An applicant needs 70 points to be allowed to immigrate: 20 points are given if he can provide evidence of a job, 20 points for good professional qualifications, 10 points for knowledge of English. Those who are guaranteed to earn 25,600 pounds a year receive an additional 20 points and thus reach the minimum number of 70 points. For a doctorate there are also 10 or 20 points depending on the subject etc.

"I have little faith in the government's ability to create a solid points system - partly because it seemed to ignore that one already existed, and that the system put in place by the Labor government in 2008 was pretty much what it was planning to do which she's been talking about for five years. A major adjustment is of course to extend the existing system to EU citizens, "

criticizes Professor Thom Brooks, a specialist in migration policy at the University of Durham. Many categories in the point system still have to be defined. There is also the risk that by setting the annual income limit, some sectors, such as long-term care, will not find the workers they urgently need.

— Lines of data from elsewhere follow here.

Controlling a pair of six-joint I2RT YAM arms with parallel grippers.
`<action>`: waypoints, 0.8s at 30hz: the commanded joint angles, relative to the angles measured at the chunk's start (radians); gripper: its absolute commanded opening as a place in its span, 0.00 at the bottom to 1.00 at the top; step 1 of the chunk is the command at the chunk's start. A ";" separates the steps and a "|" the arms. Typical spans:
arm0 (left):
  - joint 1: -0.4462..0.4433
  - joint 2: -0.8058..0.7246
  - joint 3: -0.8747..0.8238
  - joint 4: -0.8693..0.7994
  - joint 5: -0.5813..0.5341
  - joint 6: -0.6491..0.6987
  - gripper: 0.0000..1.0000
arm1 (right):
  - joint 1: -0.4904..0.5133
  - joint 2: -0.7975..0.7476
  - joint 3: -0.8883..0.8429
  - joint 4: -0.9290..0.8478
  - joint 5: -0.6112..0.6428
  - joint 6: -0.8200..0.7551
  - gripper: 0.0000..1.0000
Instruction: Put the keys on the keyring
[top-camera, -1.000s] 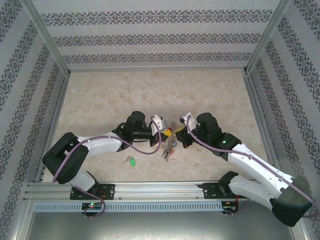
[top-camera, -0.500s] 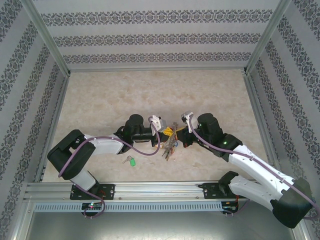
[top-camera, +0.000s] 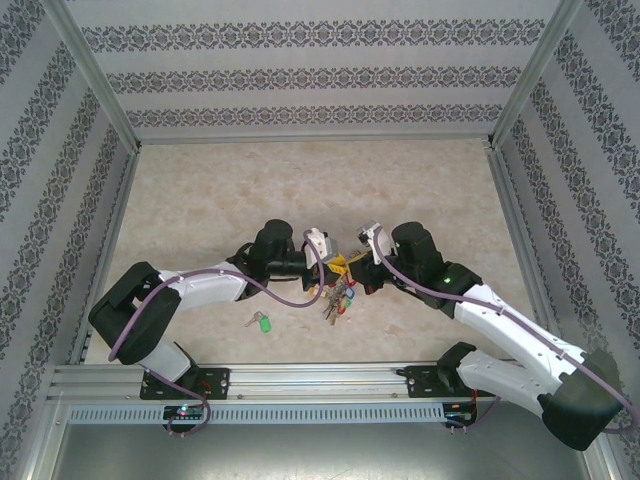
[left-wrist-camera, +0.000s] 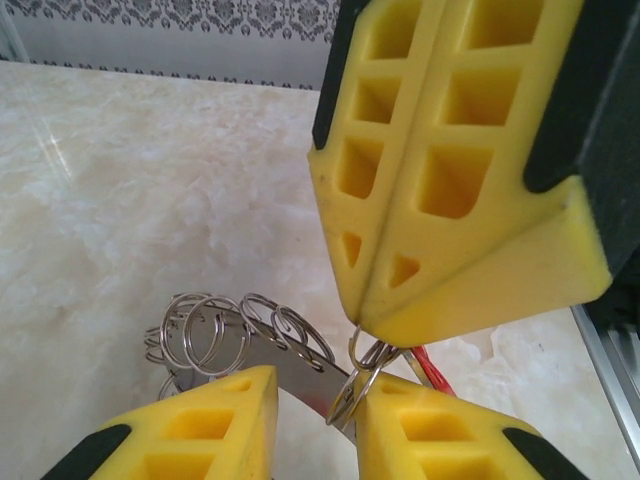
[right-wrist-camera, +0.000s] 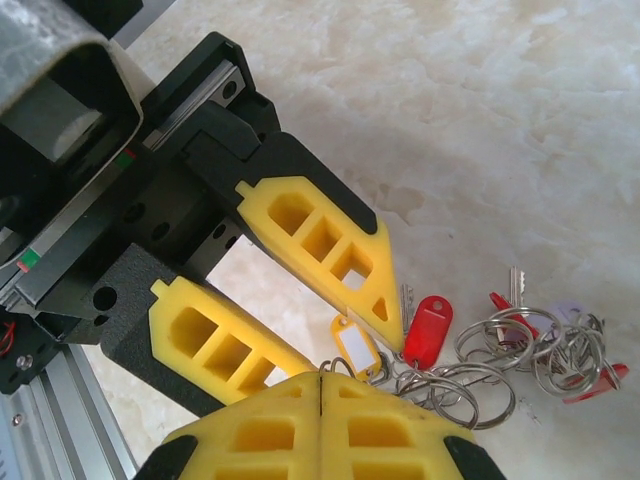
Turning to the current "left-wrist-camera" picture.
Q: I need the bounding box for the key with red tag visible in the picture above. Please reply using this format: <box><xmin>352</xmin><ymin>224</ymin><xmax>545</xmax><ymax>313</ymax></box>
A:
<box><xmin>348</xmin><ymin>323</ymin><xmax>456</xmax><ymax>401</ymax></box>

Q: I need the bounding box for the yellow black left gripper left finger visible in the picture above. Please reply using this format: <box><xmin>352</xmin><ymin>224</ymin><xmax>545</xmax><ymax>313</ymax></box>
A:
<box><xmin>39</xmin><ymin>364</ymin><xmax>279</xmax><ymax>480</ymax></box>

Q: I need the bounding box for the silver split ring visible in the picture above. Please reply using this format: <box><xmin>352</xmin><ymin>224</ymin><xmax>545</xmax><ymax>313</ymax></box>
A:
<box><xmin>270</xmin><ymin>304</ymin><xmax>330</xmax><ymax>373</ymax></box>
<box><xmin>325</xmin><ymin>367</ymin><xmax>384</xmax><ymax>428</ymax></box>
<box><xmin>238</xmin><ymin>291</ymin><xmax>284</xmax><ymax>347</ymax></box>
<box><xmin>182</xmin><ymin>296</ymin><xmax>252</xmax><ymax>376</ymax></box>
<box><xmin>157</xmin><ymin>368</ymin><xmax>195</xmax><ymax>402</ymax></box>
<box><xmin>163</xmin><ymin>291</ymin><xmax>224</xmax><ymax>364</ymax></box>

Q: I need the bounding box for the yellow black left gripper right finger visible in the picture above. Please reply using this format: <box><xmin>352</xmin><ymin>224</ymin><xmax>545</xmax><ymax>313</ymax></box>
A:
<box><xmin>356</xmin><ymin>372</ymin><xmax>592</xmax><ymax>480</ymax></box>

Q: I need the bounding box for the silver perforated keyring disc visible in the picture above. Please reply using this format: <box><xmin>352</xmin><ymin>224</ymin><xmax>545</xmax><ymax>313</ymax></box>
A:
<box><xmin>167</xmin><ymin>299</ymin><xmax>362</xmax><ymax>451</ymax></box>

"There are a lot of people who come to us and work hard and work a lot of overtime because they send money home. These workers will be difficult to replace."

A jumble of immigration regulations

Says nursing home operator Michael Rose. The hotel and catering industry, which is depressed due to Corona, will also have problems finding staff in the event of a recovery. However, there should be a special regulation for the national health service NHS. Instead of a one-stop system, there is a risk of a jumble of immigration regulations because, according to Thom Brooks:

"The second paragraph of the bill states that the points can vary from country to country depending on whether trade agreements are concluded. So if Great Britain concludes a trade agreement with Germany, India, China, the USA or another country, the immigration policy will be different from that for the rest."

Thom Brooks doubts that there will be an effective immigration system on January 1st, and not just because the points system seems half-baked. Family reunification must also be clarified, and agreements must be concluded with the EU on the repatriation and deportation of illegal immigrants. In case of doubt, everything should result in tightening not only immigration but also asylum regulations.